Nos Estados Unidos, um número crescente de famílias de baixa renda tem recorrido a doações para enfrentar o custo de vida. Enquanto setores ligados ao consumo de luxo mantêm um ritmo aquecido, a base da pirâmide econômica vive sob pressão.
A desigualdade, que há décadas marca a sociedade americana, voltou a crescer com força nos últimos meses, deixando evidente um abismo entre os que prosperam e os que lutam para sobreviver.
Famílias de baixa renda dos EUA recorrem a doações
Em cidades como Chicago, iniciativas como bancos de alimentos têm se tornado essenciais para milhares de pessoas que não conseguem mais arcar com as despesas básicas.
Com a inflação ainda afetando itens essenciais e o mercado de trabalho desacelerando, famílias antes estáveis agora precisam de ajuda para manter a geladeira cheia.
A perda de empregos em setores como construção civil, serviços e varejo intensificou essa realidade, tornando comum a cena de filas dobrando quarteirões em busca de alimentos doados.
Enquanto isso, dados econômicos pintam um quadro duplo. O consumo permanece alto em setores voltados ao público de maior renda, apoiado por um mercado financeiro em alta. Restaurantes sofisticados, lojas de grife e viagens de luxo continuam em crescimento.

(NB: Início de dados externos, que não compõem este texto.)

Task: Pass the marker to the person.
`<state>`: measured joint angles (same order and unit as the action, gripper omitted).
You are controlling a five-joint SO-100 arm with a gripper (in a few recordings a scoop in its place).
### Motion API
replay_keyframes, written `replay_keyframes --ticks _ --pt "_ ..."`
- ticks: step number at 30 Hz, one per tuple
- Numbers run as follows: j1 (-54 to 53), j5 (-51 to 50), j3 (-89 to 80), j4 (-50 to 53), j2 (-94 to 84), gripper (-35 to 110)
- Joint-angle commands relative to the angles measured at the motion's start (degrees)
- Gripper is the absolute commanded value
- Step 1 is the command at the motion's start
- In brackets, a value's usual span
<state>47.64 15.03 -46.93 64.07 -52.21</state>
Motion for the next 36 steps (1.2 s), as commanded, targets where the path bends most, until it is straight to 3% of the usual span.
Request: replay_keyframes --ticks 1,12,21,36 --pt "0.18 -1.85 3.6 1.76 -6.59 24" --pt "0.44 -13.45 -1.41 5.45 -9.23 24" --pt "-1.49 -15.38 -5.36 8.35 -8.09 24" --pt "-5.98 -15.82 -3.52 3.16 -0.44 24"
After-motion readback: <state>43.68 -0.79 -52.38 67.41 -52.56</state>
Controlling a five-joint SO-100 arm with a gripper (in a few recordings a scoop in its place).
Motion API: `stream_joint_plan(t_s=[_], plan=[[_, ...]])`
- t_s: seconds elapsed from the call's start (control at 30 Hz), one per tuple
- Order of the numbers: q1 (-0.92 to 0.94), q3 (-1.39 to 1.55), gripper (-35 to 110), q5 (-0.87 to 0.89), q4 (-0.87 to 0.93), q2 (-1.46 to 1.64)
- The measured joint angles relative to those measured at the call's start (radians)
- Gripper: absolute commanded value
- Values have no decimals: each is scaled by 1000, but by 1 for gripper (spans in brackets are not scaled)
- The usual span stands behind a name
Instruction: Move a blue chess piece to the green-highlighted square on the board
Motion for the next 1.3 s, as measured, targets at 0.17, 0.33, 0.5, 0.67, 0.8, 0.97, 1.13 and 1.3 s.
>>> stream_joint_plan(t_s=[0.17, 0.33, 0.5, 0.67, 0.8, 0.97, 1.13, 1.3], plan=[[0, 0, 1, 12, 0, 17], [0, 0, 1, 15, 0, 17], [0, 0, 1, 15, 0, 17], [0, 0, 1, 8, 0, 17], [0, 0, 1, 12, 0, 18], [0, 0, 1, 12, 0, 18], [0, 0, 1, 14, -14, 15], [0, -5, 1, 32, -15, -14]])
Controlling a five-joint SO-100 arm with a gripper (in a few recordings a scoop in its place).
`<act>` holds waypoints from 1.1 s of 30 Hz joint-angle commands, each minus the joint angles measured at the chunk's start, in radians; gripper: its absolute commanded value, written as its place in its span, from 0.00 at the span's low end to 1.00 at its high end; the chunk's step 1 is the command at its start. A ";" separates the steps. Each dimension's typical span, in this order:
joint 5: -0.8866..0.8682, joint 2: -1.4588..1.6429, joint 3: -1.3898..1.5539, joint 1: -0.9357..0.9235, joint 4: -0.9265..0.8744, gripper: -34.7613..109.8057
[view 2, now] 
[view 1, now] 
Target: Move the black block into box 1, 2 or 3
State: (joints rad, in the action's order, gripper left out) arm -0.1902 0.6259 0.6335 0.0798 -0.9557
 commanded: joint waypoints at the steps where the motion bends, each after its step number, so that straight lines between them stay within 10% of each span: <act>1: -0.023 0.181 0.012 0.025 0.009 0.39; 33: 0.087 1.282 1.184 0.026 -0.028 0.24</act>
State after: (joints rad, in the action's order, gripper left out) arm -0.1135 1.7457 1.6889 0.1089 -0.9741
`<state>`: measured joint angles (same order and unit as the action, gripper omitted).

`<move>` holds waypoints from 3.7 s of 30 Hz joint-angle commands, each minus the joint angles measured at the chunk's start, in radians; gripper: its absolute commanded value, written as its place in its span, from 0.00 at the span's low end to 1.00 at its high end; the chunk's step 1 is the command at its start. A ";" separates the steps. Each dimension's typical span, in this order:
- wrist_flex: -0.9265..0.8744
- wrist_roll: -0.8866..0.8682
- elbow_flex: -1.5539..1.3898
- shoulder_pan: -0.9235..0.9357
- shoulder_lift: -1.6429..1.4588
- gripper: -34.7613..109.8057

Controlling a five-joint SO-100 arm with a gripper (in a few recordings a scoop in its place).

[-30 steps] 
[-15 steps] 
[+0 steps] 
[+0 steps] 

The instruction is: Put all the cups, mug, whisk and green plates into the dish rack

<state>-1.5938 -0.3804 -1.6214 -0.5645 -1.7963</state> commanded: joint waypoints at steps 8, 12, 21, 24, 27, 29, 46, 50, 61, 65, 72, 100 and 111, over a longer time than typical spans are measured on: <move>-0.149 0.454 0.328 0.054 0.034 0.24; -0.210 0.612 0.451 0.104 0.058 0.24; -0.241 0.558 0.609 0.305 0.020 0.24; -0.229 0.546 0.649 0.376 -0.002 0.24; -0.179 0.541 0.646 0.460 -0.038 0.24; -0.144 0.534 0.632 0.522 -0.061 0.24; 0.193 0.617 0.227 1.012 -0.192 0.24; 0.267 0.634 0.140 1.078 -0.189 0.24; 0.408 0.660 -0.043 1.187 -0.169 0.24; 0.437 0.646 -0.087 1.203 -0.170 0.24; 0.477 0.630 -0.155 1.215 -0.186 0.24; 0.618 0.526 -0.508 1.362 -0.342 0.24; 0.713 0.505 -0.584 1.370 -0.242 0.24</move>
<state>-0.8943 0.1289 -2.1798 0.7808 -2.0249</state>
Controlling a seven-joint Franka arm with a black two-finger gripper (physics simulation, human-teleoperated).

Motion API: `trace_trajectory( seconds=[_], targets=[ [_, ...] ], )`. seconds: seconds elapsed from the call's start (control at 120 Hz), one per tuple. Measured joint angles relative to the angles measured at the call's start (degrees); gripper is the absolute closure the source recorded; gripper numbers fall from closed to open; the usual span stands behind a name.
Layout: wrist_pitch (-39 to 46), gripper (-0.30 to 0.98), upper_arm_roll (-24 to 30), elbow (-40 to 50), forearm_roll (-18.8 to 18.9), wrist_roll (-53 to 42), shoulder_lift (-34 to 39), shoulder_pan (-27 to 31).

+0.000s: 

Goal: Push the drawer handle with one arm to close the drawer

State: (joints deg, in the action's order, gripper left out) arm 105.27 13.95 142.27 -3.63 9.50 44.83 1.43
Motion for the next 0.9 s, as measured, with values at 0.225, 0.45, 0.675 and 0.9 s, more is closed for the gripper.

No entanto, essa vitalidade esconde a fragilidade de milhões de trabalhadores que enfrentam salários estagnados, dívidas crescentes e dificuldades para encontrar emprego.
Famílias de baixa renda reduzem gastos
Relatórios recentes mostram que os 10% mais ricos respondem por quase metade de todo o consumo no país. Já os grupos de baixa renda reduziram drasticamente os gastos, eliminando despesas não essenciais e, em muitos casos, comprometendo até itens básicos.
O aumento do uso de cartões de crédito e os atrasos no pagamento de contas sinalizam o esgotamento da capacidade de resistência financeira desses lares.
O fim dos auxílios emergenciais da pandemia também contribuiu para o agravamento da situação. Muitos trabalhadores que antes tinham maior poder de barganha agora voltam a enfrentar um mercado mais competitivo e menos receptivo.
Ao mesmo tempo, comunidades imigrantes são afetadas por políticas mais rígidas, o que reduz ainda mais a segurança econômica dessas famílias.
Especialistas alertam que, se a tendência continuar, os riscos para a economia são reais. O consumo sustentado por uma minoria rica não é suficiente para garantir estabilidade.
Se o desemprego crescer ou o crédito encolher, a crise pode se aprofundar. E, para quem já depende de doações, o futuro se torna ainda mais incerto.